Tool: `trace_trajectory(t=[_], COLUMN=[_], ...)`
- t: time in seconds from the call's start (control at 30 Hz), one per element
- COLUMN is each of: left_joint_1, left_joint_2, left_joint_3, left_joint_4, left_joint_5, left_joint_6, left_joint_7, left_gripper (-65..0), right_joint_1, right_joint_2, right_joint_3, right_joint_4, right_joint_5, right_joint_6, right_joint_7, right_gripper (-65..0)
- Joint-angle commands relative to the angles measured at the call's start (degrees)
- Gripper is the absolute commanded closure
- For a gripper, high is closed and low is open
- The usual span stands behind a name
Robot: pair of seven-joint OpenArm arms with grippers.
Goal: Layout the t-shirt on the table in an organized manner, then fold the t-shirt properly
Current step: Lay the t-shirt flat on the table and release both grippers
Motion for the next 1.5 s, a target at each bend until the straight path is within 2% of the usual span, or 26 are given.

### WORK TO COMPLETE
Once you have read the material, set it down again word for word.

### TASK OUTPUT
Tool: `trace_trajectory(t=[_], COLUMN=[_], ...)`
- t: time in seconds from the call's start (control at 30 Hz), one per element
- COLUMN is each of: left_joint_1, left_joint_2, left_joint_3, left_joint_4, left_joint_5, left_joint_6, left_joint_7, left_gripper (-65..0), right_joint_1, right_joint_2, right_joint_3, right_joint_4, right_joint_5, right_joint_6, right_joint_7, right_gripper (-65..0)
- Joint-angle commands relative to the angles measured at the call's start (degrees)
- Gripper is the absolute commanded closure
- For a gripper, high is closed and low is open
- The usual span stands behind a name
Robot: pair of seven-joint OpenArm arms with grippers.
Goal: Layout the t-shirt on the table in an organized manner, then fold the t-shirt properly
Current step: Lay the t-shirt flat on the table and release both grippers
Motion for the next 1.5 s, a target at each bend until the straight path is within 2% of the usual span, or 26 are given.

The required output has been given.